Can we tax our way out of the plastic pollution crisis?

DISCLAIMER: All opinions in this column reflect the views of the author(s), not of EURACTIV Media network.

Plastic waste in our oceans continues to be a significant problem. [Shutterstock]

No environmental tax has ever been approved at EU level, given the need for unanimity in the Council. But if a plastic tax were successfully passed, would such a measure really help to set the EU on the path to curbing plastic pollution?

David Powell is head of Environment & Green Transition at the New Economics Foundation in the UK. Ariadna Rodrigo is Sustainable Products Campaigner at Zero Waste Europe.

This year it appeared that the European Commission had finally woken up to the urgency of the plastic pollution problem, with three different proposals published since January.

The most surprising of these is a new contribution to the EU budget (unveiled in the Multiannual Financial Framework) – a tax on the quantity of plastic packaging waste generated in each Member State and not recycled.

Current media attention to the issue of plastic pollution is not unjustified. Every single minute, the equivalent of a truckload of plastic enters our oceans, with large numbers of sea animals dying after ingesting plastic.

Microplastics have reached the Arctic, and are commonly found in both tap and bottled water, as well as in seafood and table salt. Every single piece of plastic ever made since the 1950s is still on the planet, whether in use, as litter, piling up in landfill or polluting our air after incineration.

To date, only 9% of these plastics have been recycled. All across Europe, citizens are becoming ever more concerned about our over-use of plastics, particularly the consequences for the natural world and for human health.

There is a strong economic case for far tougher and more comprehensive action to cut our plastic use, as acknowledged by the EU’s Plastics Strategy.

However, Europe’s aim to build a more resource-efficient economy is unlikely to be met unless there are appropriate economic incentives for both consumers and the plastic industry, targeting how much and what types of plastic we make, how much we use, and how much we throw away.

Regulation has a major role to play, as shown by the new Single-Use Plastic (SUP) Legislation, which proposes to ban some of the most visible single-use plastic products (e.g. straws), and the overarching Plastics Strategy.

However, none of the proposals or legislation tabled comes close to addressing the depth of our reliance on plastic. As argued in our new report published today, we urgently need to look at the potential for new taxes to change behaviour and shift economic incentives for industry and consumers alike.

There are many different types of plastic tax that could be introduced. The process by which monomers such as ethylene (which is chiefly produced from oil) are processed into finished plastics and sold to consumers involves many actors, and different taxes could have important effects along the value chain.

For example, increasing the production cost of oil-based monomers or polymers could help to changes industry’s incentives, with little public impact. By contrast, taxes on the purchase of plastic by business or consumers would be instrumental in raising public awareness of the extent of the plastic problem.
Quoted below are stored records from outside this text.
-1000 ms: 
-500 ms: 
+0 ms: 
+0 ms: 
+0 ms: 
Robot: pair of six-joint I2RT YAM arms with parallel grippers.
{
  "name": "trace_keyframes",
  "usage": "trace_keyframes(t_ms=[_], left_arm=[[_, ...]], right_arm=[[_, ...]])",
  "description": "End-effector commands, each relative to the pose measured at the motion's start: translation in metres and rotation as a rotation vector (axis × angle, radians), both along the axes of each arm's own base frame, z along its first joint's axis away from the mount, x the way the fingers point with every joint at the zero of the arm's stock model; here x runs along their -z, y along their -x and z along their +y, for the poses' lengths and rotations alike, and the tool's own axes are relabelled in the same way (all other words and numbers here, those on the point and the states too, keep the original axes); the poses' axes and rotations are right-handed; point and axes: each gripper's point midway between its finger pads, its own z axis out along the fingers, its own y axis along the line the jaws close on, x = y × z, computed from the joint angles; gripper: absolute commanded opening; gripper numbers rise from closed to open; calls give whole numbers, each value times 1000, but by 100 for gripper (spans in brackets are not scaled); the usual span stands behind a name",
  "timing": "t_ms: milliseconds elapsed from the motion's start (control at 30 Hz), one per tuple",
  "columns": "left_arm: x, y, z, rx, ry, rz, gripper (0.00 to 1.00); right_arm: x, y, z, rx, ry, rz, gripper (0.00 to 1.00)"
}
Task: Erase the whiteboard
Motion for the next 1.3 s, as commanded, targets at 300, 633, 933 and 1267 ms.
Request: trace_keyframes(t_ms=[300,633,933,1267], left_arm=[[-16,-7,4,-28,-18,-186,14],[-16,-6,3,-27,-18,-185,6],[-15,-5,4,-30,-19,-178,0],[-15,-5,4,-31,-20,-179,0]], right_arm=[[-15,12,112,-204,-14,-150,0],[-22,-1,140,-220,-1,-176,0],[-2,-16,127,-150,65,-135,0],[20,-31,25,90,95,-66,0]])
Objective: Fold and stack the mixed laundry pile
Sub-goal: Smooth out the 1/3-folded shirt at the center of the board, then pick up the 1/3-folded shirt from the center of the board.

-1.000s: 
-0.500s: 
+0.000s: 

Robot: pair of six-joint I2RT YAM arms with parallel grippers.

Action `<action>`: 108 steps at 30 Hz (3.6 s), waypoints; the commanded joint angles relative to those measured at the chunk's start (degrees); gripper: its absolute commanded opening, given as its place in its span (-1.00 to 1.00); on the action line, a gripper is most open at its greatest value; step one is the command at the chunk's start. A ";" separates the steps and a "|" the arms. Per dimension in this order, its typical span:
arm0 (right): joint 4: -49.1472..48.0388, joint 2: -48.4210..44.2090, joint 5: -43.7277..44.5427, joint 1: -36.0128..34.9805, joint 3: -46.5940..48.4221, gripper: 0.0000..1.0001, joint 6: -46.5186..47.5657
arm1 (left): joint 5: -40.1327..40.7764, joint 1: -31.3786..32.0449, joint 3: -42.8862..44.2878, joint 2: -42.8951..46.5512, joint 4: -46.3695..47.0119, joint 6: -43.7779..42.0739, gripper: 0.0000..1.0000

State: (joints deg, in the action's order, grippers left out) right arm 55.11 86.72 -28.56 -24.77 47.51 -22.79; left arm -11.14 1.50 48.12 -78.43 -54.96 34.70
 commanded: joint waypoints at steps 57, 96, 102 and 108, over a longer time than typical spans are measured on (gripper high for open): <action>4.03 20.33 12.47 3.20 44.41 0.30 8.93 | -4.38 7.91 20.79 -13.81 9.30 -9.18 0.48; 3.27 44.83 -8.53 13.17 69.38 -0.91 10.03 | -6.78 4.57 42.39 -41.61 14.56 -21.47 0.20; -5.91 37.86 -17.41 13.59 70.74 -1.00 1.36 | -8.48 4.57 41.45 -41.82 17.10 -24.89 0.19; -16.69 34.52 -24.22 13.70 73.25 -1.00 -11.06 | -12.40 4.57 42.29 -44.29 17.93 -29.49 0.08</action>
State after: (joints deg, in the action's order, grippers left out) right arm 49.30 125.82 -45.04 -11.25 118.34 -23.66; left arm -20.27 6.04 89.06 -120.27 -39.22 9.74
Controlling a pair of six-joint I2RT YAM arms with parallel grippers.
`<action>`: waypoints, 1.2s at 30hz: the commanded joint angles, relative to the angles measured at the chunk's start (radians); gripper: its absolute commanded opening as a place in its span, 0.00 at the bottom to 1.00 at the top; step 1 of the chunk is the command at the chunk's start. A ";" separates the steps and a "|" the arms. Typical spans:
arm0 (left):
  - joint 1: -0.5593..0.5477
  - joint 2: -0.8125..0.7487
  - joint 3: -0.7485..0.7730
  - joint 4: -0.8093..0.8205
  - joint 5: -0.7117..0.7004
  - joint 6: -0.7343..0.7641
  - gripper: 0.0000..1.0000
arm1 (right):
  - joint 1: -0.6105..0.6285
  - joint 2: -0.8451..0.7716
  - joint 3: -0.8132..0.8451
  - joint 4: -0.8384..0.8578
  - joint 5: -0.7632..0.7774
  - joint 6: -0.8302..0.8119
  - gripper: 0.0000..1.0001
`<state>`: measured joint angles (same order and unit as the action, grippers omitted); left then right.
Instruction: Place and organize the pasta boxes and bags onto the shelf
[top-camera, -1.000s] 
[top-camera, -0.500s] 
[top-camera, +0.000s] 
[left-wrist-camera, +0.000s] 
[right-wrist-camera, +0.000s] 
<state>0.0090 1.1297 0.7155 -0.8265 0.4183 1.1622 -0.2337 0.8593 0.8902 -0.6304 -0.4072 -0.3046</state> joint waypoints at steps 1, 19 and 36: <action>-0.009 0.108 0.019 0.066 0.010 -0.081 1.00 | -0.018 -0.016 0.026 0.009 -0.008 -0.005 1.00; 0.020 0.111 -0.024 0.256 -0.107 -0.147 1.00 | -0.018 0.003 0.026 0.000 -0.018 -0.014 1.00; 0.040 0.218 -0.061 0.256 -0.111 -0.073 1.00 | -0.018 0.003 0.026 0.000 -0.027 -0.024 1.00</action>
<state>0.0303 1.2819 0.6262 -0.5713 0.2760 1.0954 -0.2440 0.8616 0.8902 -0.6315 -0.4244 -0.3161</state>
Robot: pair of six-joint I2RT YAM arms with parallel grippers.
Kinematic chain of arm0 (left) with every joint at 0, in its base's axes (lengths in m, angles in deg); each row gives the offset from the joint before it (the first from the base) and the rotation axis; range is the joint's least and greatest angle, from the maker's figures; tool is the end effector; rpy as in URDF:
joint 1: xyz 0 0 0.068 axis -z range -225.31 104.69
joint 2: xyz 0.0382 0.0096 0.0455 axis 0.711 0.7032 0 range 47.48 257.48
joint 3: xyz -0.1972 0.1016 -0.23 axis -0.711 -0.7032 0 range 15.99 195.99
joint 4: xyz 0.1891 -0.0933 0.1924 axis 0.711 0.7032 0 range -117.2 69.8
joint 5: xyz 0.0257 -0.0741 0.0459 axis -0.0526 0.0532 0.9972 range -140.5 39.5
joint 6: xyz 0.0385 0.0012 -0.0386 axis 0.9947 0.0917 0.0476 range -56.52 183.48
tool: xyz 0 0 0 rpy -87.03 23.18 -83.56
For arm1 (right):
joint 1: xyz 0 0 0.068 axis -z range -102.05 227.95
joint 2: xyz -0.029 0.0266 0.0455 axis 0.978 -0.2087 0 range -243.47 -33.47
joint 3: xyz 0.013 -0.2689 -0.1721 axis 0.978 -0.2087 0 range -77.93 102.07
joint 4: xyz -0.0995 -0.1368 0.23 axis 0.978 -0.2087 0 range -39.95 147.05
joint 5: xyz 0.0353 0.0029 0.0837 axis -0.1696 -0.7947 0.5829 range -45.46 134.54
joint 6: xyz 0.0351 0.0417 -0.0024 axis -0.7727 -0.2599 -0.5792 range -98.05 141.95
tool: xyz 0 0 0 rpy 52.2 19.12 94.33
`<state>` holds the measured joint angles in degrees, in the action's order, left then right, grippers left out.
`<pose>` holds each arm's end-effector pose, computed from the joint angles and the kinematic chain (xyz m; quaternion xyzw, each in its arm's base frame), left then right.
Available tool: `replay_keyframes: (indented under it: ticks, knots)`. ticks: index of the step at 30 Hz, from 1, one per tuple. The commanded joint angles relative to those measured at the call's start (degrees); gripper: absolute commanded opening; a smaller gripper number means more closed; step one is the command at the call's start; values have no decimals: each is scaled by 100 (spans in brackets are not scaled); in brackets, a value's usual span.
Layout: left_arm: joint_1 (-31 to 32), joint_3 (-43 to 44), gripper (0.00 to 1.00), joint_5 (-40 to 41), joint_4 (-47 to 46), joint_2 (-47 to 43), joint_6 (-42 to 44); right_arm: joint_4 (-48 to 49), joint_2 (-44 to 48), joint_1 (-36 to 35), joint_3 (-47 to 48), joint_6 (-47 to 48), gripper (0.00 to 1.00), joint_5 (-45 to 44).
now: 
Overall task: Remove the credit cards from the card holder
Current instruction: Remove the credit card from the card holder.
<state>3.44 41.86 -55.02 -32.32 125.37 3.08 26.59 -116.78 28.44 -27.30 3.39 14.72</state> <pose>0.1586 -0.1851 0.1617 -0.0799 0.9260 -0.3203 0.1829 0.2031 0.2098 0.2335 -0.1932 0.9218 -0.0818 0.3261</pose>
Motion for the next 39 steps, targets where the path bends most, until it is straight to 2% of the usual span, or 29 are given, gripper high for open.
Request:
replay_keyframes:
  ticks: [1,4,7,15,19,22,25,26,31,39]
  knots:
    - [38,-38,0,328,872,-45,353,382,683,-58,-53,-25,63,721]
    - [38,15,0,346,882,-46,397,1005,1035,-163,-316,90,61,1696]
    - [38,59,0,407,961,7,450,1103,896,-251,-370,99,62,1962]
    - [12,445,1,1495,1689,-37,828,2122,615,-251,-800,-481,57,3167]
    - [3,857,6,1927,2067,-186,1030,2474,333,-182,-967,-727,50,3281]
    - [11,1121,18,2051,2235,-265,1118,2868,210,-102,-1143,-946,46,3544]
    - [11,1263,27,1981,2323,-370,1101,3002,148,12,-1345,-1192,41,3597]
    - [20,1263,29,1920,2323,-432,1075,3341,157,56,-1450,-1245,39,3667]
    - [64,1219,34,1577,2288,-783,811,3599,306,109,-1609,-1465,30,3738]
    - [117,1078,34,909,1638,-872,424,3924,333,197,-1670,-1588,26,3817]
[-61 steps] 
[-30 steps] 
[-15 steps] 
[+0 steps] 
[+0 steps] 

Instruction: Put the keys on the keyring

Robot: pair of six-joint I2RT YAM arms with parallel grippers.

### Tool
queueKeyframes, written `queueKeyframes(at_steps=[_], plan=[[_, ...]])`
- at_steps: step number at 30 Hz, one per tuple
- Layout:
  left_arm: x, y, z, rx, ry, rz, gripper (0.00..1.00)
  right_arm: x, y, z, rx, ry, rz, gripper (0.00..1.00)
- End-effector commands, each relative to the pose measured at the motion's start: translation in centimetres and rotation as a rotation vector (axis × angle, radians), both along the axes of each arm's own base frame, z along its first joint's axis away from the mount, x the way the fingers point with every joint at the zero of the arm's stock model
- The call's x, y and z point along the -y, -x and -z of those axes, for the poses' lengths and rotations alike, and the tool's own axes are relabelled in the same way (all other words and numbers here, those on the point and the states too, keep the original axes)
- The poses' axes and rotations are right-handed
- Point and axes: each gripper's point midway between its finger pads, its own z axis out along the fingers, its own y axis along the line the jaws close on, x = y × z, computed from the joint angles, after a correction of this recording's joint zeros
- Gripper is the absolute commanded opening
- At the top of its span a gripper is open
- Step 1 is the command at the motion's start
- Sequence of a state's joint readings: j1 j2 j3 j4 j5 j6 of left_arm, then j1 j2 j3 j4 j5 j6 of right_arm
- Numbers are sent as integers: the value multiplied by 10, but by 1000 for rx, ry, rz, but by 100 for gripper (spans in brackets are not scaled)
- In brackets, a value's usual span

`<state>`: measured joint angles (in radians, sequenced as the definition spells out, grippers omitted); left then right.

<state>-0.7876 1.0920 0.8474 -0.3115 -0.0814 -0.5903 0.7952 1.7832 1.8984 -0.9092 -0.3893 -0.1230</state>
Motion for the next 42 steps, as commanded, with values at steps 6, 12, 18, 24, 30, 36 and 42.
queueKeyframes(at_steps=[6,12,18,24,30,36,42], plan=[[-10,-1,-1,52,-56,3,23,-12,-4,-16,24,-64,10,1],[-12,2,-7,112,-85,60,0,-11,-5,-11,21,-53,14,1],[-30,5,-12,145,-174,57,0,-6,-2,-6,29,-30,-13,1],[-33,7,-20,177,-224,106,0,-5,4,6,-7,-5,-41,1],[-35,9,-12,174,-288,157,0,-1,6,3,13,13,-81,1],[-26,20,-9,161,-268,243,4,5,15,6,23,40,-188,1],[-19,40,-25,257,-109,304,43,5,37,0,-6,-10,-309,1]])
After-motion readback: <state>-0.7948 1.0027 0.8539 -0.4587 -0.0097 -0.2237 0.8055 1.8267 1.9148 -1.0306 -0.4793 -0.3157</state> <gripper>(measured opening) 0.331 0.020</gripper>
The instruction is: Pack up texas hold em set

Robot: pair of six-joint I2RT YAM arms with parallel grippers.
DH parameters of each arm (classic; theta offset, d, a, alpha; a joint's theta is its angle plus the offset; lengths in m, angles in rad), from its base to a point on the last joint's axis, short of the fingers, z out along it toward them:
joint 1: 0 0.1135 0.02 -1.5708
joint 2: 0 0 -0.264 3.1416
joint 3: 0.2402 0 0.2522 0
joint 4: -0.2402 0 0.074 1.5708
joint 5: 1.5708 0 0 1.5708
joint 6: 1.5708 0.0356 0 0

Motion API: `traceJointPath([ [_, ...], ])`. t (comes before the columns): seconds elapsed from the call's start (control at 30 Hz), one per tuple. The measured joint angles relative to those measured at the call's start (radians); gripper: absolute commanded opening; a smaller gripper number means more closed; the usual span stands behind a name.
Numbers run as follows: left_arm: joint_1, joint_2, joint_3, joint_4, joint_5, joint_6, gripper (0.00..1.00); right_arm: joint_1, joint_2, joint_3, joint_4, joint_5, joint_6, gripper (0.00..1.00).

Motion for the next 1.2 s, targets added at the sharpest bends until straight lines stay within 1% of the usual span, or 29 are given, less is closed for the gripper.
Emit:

Economists are fond of proposing a single, sweeping tax to solve pollution problems, such as in the case of carbon emissions. In reality, however, a suite of taxes, regulations and other measures is likely to be needed.

It would be tempting for policy makers to see the depth of our plastic addiction as a “cash cow” to raise easy money. This would only entrench our plastic use, creating perverse incentives not to lose that lucrative new revenue flow.

The real challenge is to rapidly reduce our overall use of plastic while greatly increasing reuse and recycling of the remainder. Taxes thus need to be designed to trigger real change in how we think about and use plastic, right across our economy, not simply as a tap to feed government budgets.

Although industry will inevitably complain, the reality is that we have ignored the depth of the plastic pollution crisis for far too long. The consequences for human health, the natural world, and our inefficient and wasteful economy cannot be addressed by small measures or tinkering around the edges of solutions.

Given the scale and urgency of the problem, economic incentives that prevent the use of plastic are now more necessary than ever.